Le dernier numéro de Sciences Humaines, est consacré à cette redoutable question « comment faire couple aujourd’hui »  Je reproduis ici mon édito.

 » Les couples se font et se défont, en ce début de 21e siècle, à partir de trois ingrédients principaux.

La logique des sentiments. Avant de s’installer ensemble, il faut d’abord se trouver, se plaire, se découvrir, s’attirer, se désirer, s’aimer et s’attacher. Ces sentiments évoluent au fil du temps, et pas toujours au diapason. Il est des couples où l’attachement réciproque prend le pas sur le désir. D’autres gardent une vie sexuelle active tout en restant, sur le plan affectif, étrangers l’un à l’autre. Certains connaissent durablement la passion, d’autres font copains copains ; certains sont fusionnels, d’autres pratiquent l’amour vache ; certains se contentent d’une bonne entente, d’autres ne se supportent plus.

La logique du foyer. Un couple commence à exister vraiment quand il s’installe ensemble. Car s’installer, c’est construire un « foyer ». Le nid conjugal est à la fois un refuge, un foyer ou l’on se chauffe, un « chez nous ». Mais ce nid accueillant est aussi un nœud de problèmes : une histoire d’argent avec ses traites à payer, ses comptes communs ou séparés, une répartition des tâches avec les courses, les repas, les chaussettes sales qui traînent et les ailes de voitures abîmées. Quand arrivent les enfants, l’épreuve se complique : la naissance va souder les uns et chahuter les autres, parfois jusqu’à la séparation.

La logique de la loi. Le couple fut longtemps encadré par une norme : les « liens du mariage » consacrés par la double autorité de l’Église et de la République. En moins d’une génération, ce mariage civil ou religieux a perdu son statut d’institution légitime – normale et normalisatrice – pour devenir une option parmi d’autres : union libre, pacs, rencontres à la carte et couples non cohabitants… La loi n’a pourtant pas disparu : elle refait surface quand il faut donner un nom aux enfants, quand une femme porte plainte contre un mari brutal ou quand un père réclame son droit de garde. Le regard des autres pèse encore de tout son poids. On ne se parle plus, on ne partage plus le même lit, mais on continue à s’afficher ensemble et faire bonne figure : vis-à-vis de la famille, des amis.

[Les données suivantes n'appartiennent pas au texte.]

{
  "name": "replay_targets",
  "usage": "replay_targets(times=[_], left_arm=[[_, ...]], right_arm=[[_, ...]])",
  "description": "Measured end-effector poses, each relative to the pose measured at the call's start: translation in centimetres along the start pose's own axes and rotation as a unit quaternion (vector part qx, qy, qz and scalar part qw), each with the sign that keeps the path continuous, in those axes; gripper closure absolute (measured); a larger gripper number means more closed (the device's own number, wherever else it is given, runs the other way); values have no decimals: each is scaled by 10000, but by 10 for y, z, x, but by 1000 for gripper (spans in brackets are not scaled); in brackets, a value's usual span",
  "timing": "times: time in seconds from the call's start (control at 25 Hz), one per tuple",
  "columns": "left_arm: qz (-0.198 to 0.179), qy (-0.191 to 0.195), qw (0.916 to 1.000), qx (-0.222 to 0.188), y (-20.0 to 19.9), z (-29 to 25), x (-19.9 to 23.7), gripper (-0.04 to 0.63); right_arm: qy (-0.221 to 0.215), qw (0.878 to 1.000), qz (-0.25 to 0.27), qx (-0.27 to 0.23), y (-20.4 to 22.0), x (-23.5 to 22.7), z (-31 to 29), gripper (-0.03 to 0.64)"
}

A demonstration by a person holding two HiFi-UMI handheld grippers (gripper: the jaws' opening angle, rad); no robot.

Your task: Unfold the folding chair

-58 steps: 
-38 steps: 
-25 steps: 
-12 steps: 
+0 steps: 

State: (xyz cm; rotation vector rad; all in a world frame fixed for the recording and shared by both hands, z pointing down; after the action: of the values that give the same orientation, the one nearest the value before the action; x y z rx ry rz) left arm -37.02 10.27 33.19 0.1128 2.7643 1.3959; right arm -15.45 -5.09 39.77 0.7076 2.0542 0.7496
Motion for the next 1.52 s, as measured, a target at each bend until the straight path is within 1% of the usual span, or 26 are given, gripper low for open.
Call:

Logique des sentiments, logique du foyer, logiques des normes et institutions : le couple ne repose pas sur une essence unique, mais est tissé de plusieurs liens qui s’entrecroisent, évoluent, se renforcent ou s’effilochent. Parfois, il ne tient plus qu’à un fil et – le cas est de plus en plus fréquent – la corde finit par rompre. D’autres se reconstituent bientôt : je te plais, tu me plais, et si on (re)faisait notre vie ensemble ?

L’étonnante capacité des couples à se former, se déformer et se reformer aujourd’hui indique la puissance d’une formule qui a fait ses preuves : le couple est l’un des liens sociaux les plus vieux et fondamentaux qui soient. Quand tout va bien, il crée un paradis à deux. Et quand ça tourne mal, il vous précipite en enfer. Ce dossier explore quelques-uns des enjeux humains, le désir, la complicité, l’argent, le pouvoir, le partage des tâches, la mixité, la cohabitation, le poids de la famille, le regard des autres où chacun trouvera matière à connaître et à se reconnaître. Autour de ces enjeux universels se tissent mille histoires, toutes uniques, toutes singulières, et qui pourtant se ressemblent toutes un peu


1 commentaire »

  1. Jane dit :

    Vous fournissez une excellent matière à réflexion sur la principale cause de dérèglement social dans le monde actuel. Pourvu que ces articles de presse spécialisée serve à consolider les couples en crise (à deux, comprendre ce qui cloche et chercher si ces difficultés peuvent être résolues) plutôt qu’à justifier leur ruptures et séparation (danger des idéologies libertaires car elles sont forcément réductrices des dimensions de l’humain, donc meurtrières ou suicidaires : si le couple a fondé un foyer, il n’existe plus tout seul, il implique non seulement les enfants mais aussi les familles paternelle et maternelle, donc un groupe social plus élargi, ce qui impose d’autres responsabilités qu’il convient de se dire clairement avec franchise, sinon silences d’un côté et soupçons de l’autre feront éclater le foyer)!